GOETHE'S BIOGRAPHY

Excerpted from The Columbia Encyclopedia, Sixth Edition. 2001.

 


 


            Johann Wolfgang von Goethe (1749–1832), German poet, dramatist, novelist, and scientist, born in Frankfurt. One of the great masters of world literature, his genius embraced most fields of human endeavor; his art and thought are epitomized in his great dramatic poem Faust.   

            Goethe describes his happy and sheltered childhood in his autobiography, Dichtung und Wahrheit (1811–33). In 1765 he went to Leipzig to study law. There he spent his time in the usual student dissipations, which perhaps contributed to a hemorrhage that required a long convalescence at Frankfurt. His earliest lyric poems, set to music, were published in 1769. In 1770–71 he completed his law studies at Strasbourg, where the acquaintance of Herder filled him with enthusiasm for Shakespeare, for Germany’s medieval past, and for the German folk song. 
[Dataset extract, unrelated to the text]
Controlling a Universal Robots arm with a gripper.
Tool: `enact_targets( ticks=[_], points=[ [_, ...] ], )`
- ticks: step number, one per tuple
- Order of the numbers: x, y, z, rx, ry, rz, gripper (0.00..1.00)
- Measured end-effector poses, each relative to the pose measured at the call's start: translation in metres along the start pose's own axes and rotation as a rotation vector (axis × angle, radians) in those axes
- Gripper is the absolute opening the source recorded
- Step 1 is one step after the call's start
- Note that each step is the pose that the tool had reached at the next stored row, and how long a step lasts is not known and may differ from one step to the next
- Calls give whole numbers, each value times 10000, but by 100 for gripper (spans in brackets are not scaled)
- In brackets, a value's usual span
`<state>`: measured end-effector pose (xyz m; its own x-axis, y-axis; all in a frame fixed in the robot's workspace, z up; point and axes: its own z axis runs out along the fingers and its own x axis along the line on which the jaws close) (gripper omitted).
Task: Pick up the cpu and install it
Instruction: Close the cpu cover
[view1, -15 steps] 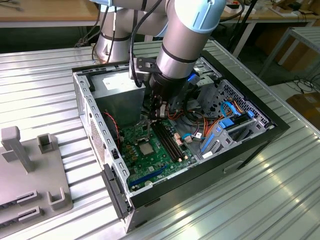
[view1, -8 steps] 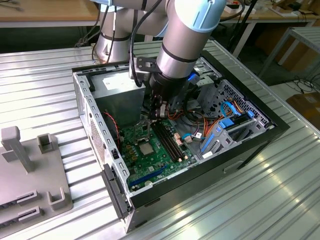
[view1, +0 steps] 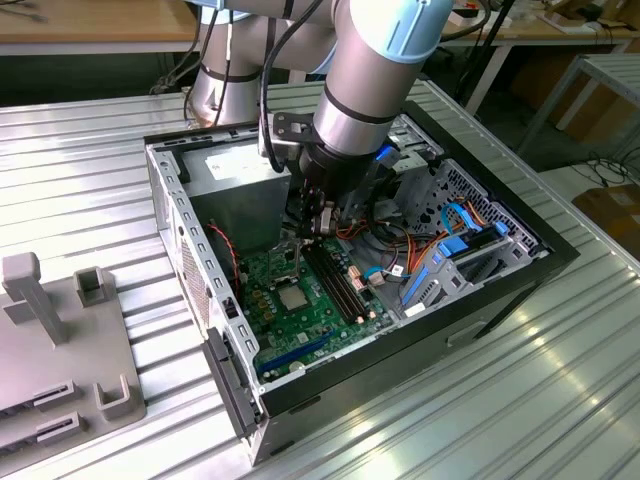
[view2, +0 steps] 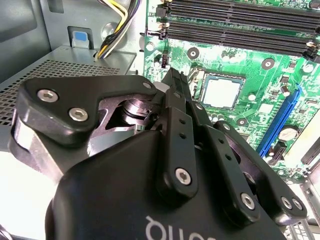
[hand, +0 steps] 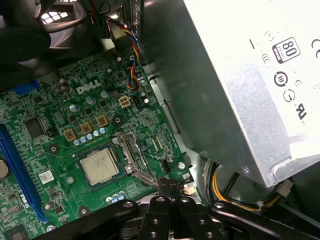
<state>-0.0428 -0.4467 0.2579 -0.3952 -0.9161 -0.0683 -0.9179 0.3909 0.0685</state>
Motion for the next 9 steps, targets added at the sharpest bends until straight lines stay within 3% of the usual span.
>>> enact_targets(
  ticks=[3, 9],
  points=[
    [0, 0, -1, -7, -13, -1, 11],
    [-1, 0, 1, -40, -95, -3, 11]
  ],
)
Goethe first attracted public notice with the drama Götz von Berlichingen (1773), a  pure product of Sturm und Drang. Still more important was the epistolary novel Die Leiden des jungen Werthers (1774, The Sorrows of Young Werther) which Goethe, on the verge of suicide, wrote after his unrequited love for Charlotte Buff. Werther gave him immediate fame and was widely translated. While the writing had helped Goethe regain stability, the novel’s effect on the public was the opposite; it encouraged morbid sensibility.   

            In 1775, Goethe was invited to visit Charles Augustus, duke of Saxe-Weimar, at whose court he was to spend the rest of his life. For ten years Goethe was chief minister of state at Weimar. He later retained only the directorship of the state theater and the scientific institutions. 
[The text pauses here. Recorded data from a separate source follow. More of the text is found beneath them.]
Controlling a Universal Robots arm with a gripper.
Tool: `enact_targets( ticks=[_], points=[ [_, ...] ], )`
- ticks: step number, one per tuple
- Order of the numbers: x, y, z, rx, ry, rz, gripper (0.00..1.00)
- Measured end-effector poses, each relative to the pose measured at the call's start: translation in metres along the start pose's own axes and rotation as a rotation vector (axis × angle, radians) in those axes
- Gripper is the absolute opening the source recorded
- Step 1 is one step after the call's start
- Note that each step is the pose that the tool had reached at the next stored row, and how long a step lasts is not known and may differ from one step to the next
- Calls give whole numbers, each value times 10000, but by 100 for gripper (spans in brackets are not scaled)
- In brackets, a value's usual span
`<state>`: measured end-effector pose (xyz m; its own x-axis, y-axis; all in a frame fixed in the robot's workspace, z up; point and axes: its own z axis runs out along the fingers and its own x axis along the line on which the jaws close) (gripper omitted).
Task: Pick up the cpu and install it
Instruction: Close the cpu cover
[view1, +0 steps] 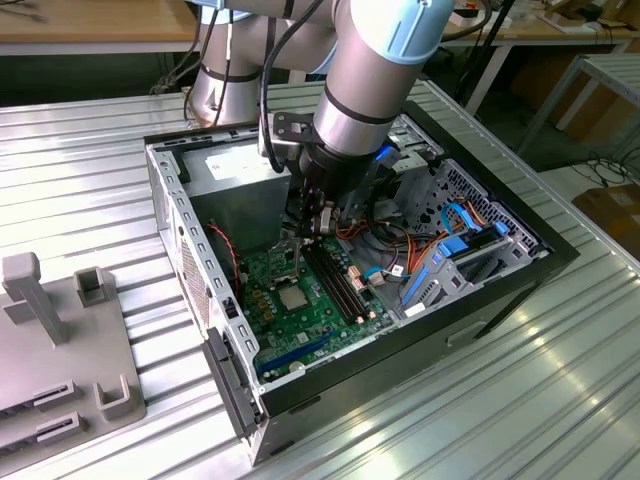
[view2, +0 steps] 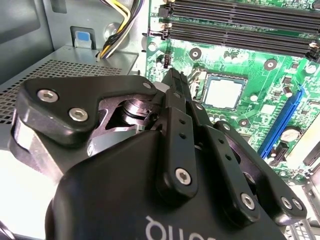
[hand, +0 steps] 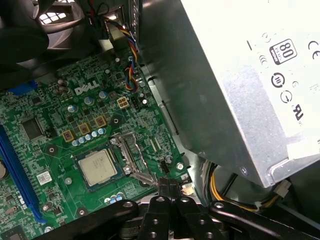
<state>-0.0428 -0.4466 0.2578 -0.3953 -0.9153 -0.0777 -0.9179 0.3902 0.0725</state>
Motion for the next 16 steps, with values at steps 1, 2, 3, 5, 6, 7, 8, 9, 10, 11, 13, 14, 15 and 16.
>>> enact_targets(
  ticks=[1, 2, 3, 5, 6, 7, 8, 9, 10, 11, 13, 14, 15, 16],
  points=[
    [2, -1, -1, -1, -1, -1, 11],
    [6, -1, -1, -2, -1, -2, 11],
    [9, -2, -2, -2, 0, -2, 11],
    [16, -3, -2, -2, -1, -4, 11],
    [19, -4, -3, -2, -1, -4, 11],
    [22, -4, -5, -2, 1, -4, 11],
    [23, -4, -8, -2, 1, -4, 11],
    [25, -4, -10, -2, -1, -4, 11],
    [28, -2, -29, -2, -3, -5, 11],
    [32, -3, -38, -2, 0, -5, 11],
    [40, -4, -41, -2, 0, -5, 11],
    [43, -5, -42, -2, -1, -6, 11],
    [47, -6, -42, -2, -1, -6, 11],
    [50, -6, -43, -2, -1, -6, 11]
  ],
)
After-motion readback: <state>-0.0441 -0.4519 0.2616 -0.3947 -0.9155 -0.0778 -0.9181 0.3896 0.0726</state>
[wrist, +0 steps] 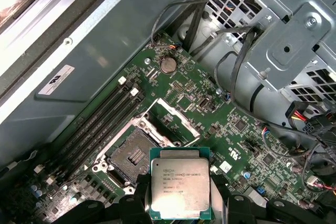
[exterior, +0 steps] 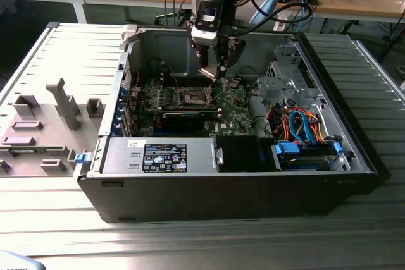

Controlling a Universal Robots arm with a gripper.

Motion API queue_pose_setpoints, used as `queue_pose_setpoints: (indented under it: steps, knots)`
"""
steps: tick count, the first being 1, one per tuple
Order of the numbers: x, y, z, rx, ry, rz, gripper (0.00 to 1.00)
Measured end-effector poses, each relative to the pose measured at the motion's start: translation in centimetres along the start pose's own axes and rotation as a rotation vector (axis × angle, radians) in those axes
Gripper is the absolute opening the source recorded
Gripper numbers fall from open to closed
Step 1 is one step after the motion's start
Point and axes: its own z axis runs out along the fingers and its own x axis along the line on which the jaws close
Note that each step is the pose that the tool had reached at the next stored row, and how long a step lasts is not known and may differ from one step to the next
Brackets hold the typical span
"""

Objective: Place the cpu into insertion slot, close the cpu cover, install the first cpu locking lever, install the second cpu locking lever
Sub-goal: 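Place the cpu into insertion slot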

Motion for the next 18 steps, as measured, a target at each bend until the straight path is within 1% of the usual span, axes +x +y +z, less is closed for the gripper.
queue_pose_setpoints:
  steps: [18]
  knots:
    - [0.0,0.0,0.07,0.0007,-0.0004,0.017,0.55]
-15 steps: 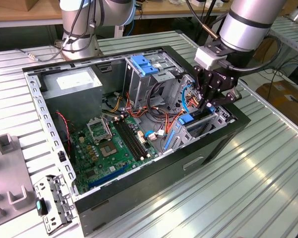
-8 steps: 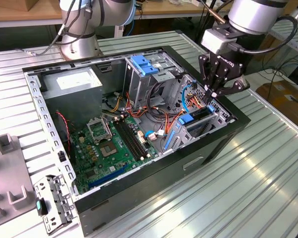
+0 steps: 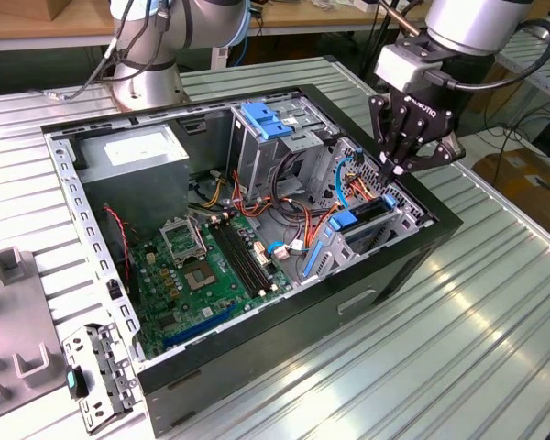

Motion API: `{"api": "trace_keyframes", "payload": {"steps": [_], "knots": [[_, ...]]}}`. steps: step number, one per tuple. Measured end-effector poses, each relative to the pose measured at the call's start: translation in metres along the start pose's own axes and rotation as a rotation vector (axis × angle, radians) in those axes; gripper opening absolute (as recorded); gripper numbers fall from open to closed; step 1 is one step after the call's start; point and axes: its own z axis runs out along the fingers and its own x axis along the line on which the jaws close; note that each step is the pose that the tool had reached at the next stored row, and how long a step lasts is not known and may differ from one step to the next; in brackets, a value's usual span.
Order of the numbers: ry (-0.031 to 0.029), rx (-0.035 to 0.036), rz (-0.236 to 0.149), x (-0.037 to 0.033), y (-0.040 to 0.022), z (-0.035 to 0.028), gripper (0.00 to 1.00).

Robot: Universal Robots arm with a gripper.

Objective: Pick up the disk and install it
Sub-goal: 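Insert the first disk wire, then insert the second disk wire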

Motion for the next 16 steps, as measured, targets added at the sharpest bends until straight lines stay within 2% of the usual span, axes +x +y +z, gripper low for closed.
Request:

            A trip to Italy (1786–88) fired his enthusiasm for the classical ideal, as Goethe tells us in his travel account Die italienische Reise (1816). Also written under the classical impact were the historical drama Egmont (1788), well known for Beethoven’s incidental music; Römische Elegien (1788); the psychological drama Torquato Tasso (1789); the domestic epic Hermann und Dorothea (1797); and the final, poetic version (1787) of the drama Iphigenie auf Tauris.  
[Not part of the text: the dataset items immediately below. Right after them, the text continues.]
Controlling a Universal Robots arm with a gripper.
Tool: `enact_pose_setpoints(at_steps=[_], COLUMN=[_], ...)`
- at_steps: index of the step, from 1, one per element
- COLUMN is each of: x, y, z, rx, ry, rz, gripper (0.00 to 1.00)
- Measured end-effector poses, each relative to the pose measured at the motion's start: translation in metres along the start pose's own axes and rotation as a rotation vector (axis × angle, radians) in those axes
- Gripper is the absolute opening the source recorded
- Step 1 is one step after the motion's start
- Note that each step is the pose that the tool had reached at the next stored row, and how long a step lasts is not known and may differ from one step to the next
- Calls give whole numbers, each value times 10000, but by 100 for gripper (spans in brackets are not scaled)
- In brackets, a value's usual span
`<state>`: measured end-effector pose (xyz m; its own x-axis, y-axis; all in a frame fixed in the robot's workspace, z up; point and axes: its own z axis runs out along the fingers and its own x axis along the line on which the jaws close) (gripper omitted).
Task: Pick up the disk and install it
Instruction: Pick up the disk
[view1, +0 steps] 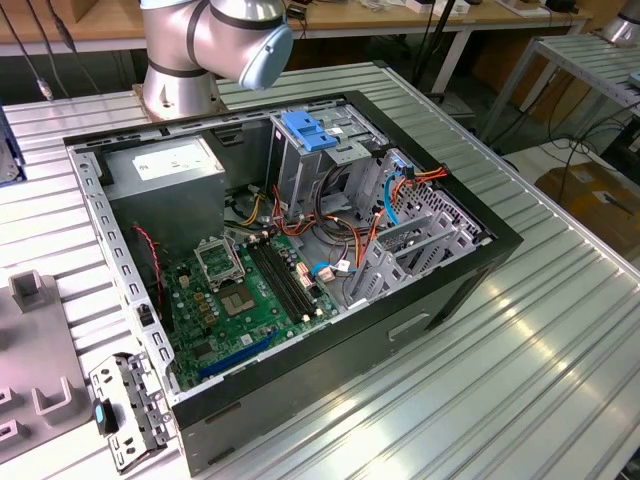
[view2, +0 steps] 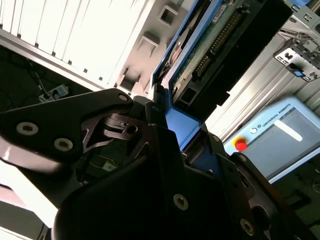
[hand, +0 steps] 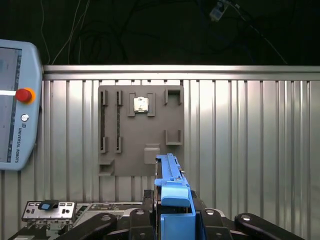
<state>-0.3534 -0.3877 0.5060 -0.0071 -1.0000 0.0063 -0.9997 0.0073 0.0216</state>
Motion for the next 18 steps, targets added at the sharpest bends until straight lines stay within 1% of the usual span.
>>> enact_pose_setpoints(at_steps=[3,6,8,11,12,13,14,16,18], x=[1,3,5,5,5,5,6,7,7], y=[-97,-177,-248,-322,-362,-414,-449,-496,-580], z=[-2,-3,-4,-6,-7,-7,-8,-9,-11], rx=[-6,-10,-14,-19,-21,-23,-25,-29,-34], ry=[0,0,0,0,0,0,0,1,1], rz=[0,0,0,0,0,1,0,0,0], gripper=[37,37,37,37,37,37,37,37,37])
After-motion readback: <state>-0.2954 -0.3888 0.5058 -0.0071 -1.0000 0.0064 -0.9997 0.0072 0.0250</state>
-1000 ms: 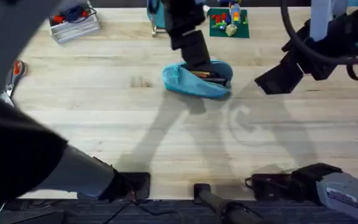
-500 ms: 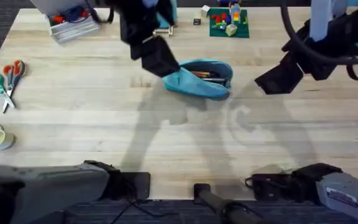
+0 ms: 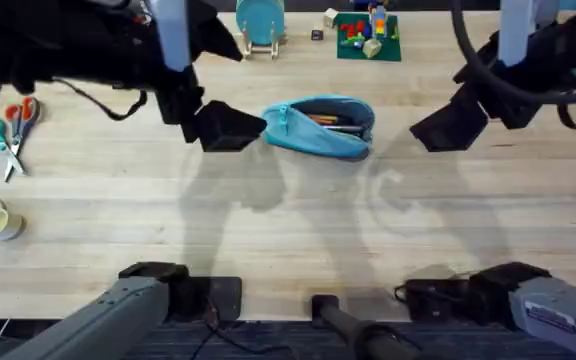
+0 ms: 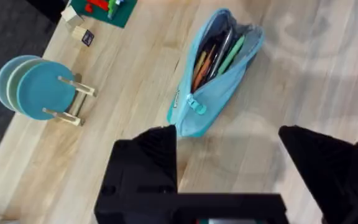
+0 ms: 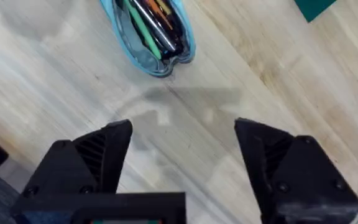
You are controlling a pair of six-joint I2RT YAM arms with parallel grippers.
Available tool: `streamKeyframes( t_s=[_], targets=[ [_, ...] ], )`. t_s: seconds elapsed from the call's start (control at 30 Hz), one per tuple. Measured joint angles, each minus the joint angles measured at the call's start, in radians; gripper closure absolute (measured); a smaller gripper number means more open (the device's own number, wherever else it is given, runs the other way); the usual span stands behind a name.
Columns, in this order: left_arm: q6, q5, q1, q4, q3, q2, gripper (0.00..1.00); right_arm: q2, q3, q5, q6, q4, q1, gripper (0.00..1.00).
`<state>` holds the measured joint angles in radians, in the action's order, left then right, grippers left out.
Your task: Unzip the bag, pick up the pens from the table one at a time and place them inside, then zip the bag closed.
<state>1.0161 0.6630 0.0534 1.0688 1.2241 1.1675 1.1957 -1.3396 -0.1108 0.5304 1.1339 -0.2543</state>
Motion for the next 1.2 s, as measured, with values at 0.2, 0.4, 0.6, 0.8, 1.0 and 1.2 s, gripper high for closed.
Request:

In 1792 Goethe accompanied Duke Charles Augustus as official historian in the allied campaign against revolutionary France. He appreciated the principles of the French Revolution but resented the methods employed. A reformer in his own small state, Goethe wished to see social change accomplished from above. Later he refused to share in the patriotic fervor that swept Germany during the Napoleonic Wars.

            His novel Die Wahlverwandtschaften (1809, Elective Affinities) is one of his most significant novels, but perhaps his best-known work in that genre is the Wilhelm Meister series. The novel Wilhelm Meisters Lehrjahre (1796, The Apprenticeship of Wilhelm Meister), became the prototype of the German Bildungsroman, or novel of character development. In 1829 the last installment of Wilhelm Meisters Wanderjahre (Wilhelm Meister’s Journeyman Years), a series of episodes, was published.

His most enduring work, indeed, one of the peaks of world literature, is the dramatic poem Faust. The first part was published in 1808, the second shortly after Goethe’s death. Goethe recast the traditional Faust legend and made it one of the greatest poetic and philosophic creations the world possesses. His main departure from the original is no doubt the salvation of Faust, the erring seeker, in the mystic last scene of the second part. 

Goethe’s aim was to make his life a concrete example of the full range of human potential, and he succeeded as few others did. The friendship of Friedrich von Schiller and his death (1805) made a deep impression on Goethe. It would be difficult to overestimate Goethe’s influence on the subsequent history of German literature.